◆ **Work instructions**
Look through the data below, and copy each line that carries the word "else".
[Data shown Boundary: Start]
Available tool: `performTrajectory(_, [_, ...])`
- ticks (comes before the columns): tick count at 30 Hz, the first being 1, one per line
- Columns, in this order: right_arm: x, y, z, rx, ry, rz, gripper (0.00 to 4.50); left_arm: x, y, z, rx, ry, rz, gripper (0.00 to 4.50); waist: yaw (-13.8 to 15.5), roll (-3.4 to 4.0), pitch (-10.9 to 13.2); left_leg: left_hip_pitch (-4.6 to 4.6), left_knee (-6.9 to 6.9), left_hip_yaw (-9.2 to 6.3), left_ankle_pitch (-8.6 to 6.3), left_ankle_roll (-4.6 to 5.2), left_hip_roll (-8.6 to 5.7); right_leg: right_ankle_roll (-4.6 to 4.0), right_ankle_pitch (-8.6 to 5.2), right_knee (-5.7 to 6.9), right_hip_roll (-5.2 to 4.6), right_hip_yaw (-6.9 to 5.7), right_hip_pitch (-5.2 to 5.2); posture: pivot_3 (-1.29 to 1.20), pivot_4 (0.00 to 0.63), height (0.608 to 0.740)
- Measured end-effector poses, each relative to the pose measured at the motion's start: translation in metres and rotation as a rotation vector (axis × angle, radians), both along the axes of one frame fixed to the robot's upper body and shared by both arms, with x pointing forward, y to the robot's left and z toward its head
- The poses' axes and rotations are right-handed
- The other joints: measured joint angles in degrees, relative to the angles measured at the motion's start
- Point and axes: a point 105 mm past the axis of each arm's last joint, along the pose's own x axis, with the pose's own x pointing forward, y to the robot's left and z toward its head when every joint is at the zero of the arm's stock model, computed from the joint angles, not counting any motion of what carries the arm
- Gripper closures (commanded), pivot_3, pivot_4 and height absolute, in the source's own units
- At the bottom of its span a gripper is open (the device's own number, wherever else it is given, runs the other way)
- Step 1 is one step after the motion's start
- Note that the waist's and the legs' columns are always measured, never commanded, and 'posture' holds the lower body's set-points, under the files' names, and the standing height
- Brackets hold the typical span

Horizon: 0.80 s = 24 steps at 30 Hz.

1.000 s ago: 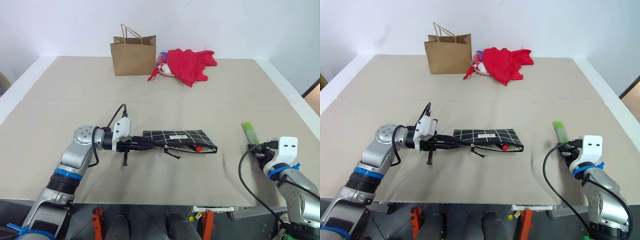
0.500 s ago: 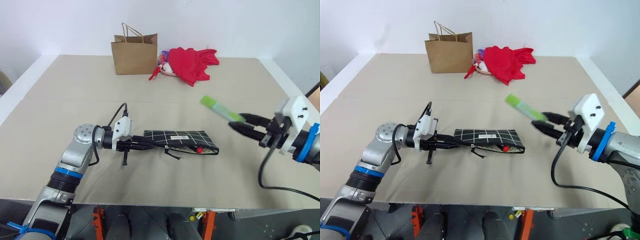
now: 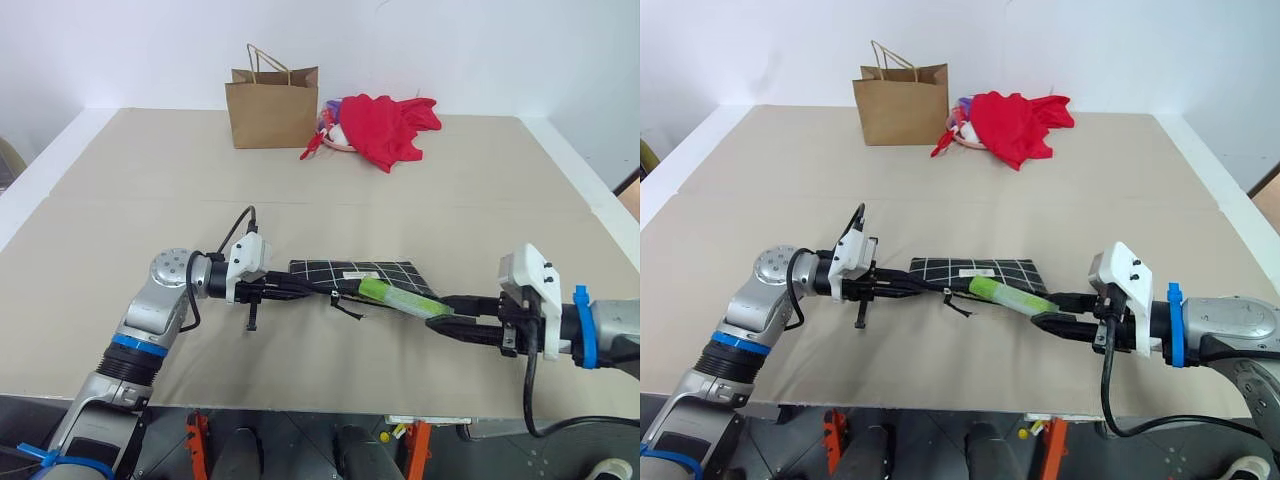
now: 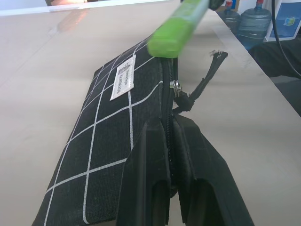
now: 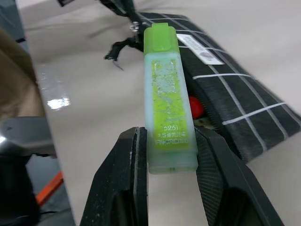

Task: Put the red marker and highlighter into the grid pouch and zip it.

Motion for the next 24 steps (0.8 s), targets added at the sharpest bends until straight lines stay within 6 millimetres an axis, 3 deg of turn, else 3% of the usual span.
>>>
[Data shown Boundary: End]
◆ **Result**
- At the bottom of its span a gripper is open (the device's own number, wherever else it is given, runs the other way)
Motion for the next 24 steps (0.8 s), targets added at the sharpest bends until straight lines stay within 6 millimetres an axis, 3 deg of turn, else 3% of the usual span.

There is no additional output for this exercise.